Он оставил «мерседес» примерно в полумиле от меня, рядом со складом, который от всех остальных отличался громадной красной цифрой «9», прикрепленной над входом. Я тут же выключил двигатель и стал ждать. Когда Дермот вышел из машины, я заметил слева от здания еще один автомобиль: «лендровер» с надписью «ЛОНДОНСКИЙ ЗООПАРК. ПРИРОДООХРАНА В ДЕЙСТВИИ» по борту. Я ощутил мощный приток адреналина, от которого у меня на миг закружилась голова; вторая волна обострила мои чувства и взбодрила каждую мышцу. Вряд ли мне предстоит засвидетельствовать беседу о благополучии фауны.
Я достал с заднего сиденья фотоаппарат, телевик и микрокассетный магнитофон и выбрался из машины. Стоял холодный, сухой осенний вечер, с ясным небом и полной луной; после шести часов сидения на заднице льдистый воздух освежал. За вычетом далекого шума транспорта безлюдная промзона жутковато затаилась — как город-призрак. Я неуклюже прокрался вдоль насыпи, а затем быстро пересек дорогу к складу, молясь, чтобы Дермот, чем бы он там внутри ни занимался, освободился не слишком быстро. Не стоило тревожиться: если Дермот брался за дело, торопиться он не любил.

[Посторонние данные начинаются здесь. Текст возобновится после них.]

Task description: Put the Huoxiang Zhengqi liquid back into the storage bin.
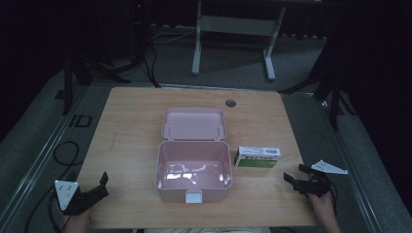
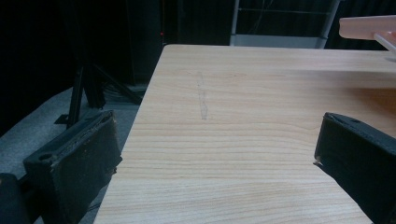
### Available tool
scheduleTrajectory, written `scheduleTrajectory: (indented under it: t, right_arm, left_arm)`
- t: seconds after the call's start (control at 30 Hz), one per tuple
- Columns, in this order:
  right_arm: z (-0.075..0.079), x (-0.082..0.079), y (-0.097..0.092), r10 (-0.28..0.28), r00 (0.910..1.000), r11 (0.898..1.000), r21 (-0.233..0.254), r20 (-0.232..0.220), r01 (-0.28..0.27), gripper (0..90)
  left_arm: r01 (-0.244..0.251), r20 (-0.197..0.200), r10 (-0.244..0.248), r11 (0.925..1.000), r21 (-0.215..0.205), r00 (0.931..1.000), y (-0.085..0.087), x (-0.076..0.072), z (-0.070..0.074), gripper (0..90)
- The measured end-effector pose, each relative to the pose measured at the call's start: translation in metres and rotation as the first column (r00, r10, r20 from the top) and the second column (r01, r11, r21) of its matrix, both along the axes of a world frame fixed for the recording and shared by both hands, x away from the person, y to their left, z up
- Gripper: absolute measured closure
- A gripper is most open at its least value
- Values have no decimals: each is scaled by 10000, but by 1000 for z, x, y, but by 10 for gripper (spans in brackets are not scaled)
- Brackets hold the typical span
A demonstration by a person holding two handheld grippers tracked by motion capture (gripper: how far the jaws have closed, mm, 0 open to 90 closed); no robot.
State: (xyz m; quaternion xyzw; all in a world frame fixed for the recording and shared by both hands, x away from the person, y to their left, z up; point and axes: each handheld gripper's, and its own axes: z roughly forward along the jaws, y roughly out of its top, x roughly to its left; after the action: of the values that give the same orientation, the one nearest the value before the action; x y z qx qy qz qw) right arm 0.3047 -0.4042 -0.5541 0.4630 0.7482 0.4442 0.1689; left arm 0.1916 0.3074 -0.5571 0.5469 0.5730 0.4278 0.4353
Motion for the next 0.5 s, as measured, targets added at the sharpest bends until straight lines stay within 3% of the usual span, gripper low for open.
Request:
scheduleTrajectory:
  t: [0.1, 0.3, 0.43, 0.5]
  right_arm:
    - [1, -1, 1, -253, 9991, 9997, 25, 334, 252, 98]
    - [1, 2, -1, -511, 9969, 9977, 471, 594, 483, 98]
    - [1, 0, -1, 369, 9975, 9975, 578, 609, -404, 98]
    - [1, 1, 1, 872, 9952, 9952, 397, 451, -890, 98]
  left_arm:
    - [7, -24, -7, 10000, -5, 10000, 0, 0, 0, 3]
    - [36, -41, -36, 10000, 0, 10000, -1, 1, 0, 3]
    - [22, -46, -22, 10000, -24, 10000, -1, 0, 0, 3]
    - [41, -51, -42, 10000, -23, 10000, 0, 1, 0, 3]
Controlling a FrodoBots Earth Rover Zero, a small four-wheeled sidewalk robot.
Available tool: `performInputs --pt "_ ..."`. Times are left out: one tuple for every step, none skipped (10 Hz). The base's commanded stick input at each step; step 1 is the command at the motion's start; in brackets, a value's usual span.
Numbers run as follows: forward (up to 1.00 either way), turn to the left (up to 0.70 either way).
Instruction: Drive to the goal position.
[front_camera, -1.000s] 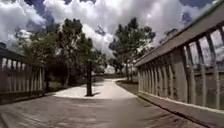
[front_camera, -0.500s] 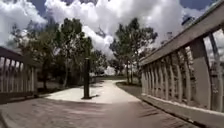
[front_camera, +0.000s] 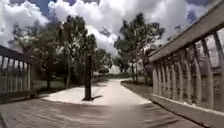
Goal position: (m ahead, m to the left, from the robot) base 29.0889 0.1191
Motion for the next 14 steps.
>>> performInputs --pt "0.7 0.0" --pt "0.7 0.0" --pt "0.7 0.0" --pt "0.7 0.0" --pt "0.7 0.0" --pt "0.7 0.0" --pt "0.7 0.0" --pt "0.7 0.0" --pt "0.7 0.08" --pt "0.7 0.35" --pt "0.7 0.28" --pt "0.7 0.08" --pt "0.7 0.0" --pt "0.7 0.0"
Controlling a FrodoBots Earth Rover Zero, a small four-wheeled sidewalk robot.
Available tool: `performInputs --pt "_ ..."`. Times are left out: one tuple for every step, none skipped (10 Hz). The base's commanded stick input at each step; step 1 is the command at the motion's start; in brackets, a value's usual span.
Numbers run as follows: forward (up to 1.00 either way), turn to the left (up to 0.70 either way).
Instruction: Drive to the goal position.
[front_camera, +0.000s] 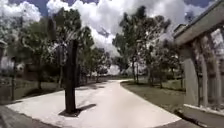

Складское здание было по форме как самолетный ангар, с покатой крышей из гофрированного железа и стенами из красного кирпича. Я видел только один вход — крепкую стальную дверь с пластиковой табличкой, но заходить и начинать фотосъемку не собирался. Еще из машины я заметил три больших окна в крыше и, по-быстрому разведав окрестности здания, нашел пожарную лестницу, начинавшуюся примерно в восьми футах над землей у задней стены и доходившую аккурат до крыши. Я достал до нижней ступеньки, медленно подтянулся и начал взбираться. Металл холодил мне пальцы, пар изо рта клубился перед лицом.
Угол у крыши был небольшой — уже легче. На высоте мне уютно не казалось никогда, и, хотя нижний край был всего в тридцати футах над землей, от мысли о падении мне свело нутро. Куда приятнее стало, когда я завершил опасный маневр и почувствовал под собой крепкий лист гофрированного железа. Медленно и осторожно, боясь, что в любой миг кровля может не выдержать, я скользнул на животе к ближайшему окну.
Когда я заглянул сквозь стекло вниз, на насыпи взревел поезд. Этот внезапный шум напугал меня: я соскользнул на пару футов и едва не выпустил из рук фотоаппарат. Подняв взгляд, я увидел семь вагонов, стробоскопический очерк желтого на фоне глубокой черной ночи.
Моя задача состояла не в поиске причин, а в сборе улик. Я не знал, зачем Дермот приехал к этому безлюдному складу. Я не знал ни имени его спутника, ни в чем состояли их отношения. И понятия не имел, зачем эти двое привезли сюда высокого, тощего, дорого одетого человека, связали ему руки веревкой и подвесили к стропилам.
Я навинтил телевик и сделал первый снимок: муж Эми бьет кулаком человеку в живот; подельник стоит в паре ярдов и улыбается; голова у жертвы поникла. Фотоаппарат отделял меня от сцены, которую я наблюдал. Я сказал себе, что это моя работа.
Но стоило отставить фотоаппарат, как делалось тошно — от страданий жертвы, от Дермотова насилия, от моей беспомощности. И потому я сосредоточился на подробностях, пытался сохранять равновесие, запечатлевать голые факты. Мощная верхняя лампа описывала круг света на полу склада, создавала на бетоне маленькую арену. Дермот стоял в полутьме на краю круга, курил сигарету. Его подельник, гораздо мельче и худощавее, с лысеющей макушкой, кружил вокруг узника, останавливаясь пожестикулировать или ударить. В правой руке он зажал ярко-зеленый бумажник, по которому постукивал коротким указательным пальцем и беспорядочно размахивал перед носом у жертвы. Приглушенные отзвуки и движения головой подсказали мне, что он орет, но отчетливо ничего не доносилось; мой магнитофон оказался не у дел. Наконец я увидел, как подельник отшвырнул бумажник, содержимое рассыпалось по бетону, словно брызги белой краски. Затем он снял с человека обувь и носки, исчез в тени и вернулся с тяжелым железным прутом.
Второй снимок: подельник с размаху бьет прутом по голым стопам узника; жертва выгибает спину и в муке вскидывает голову, являя кляп, приклеенный ко рту.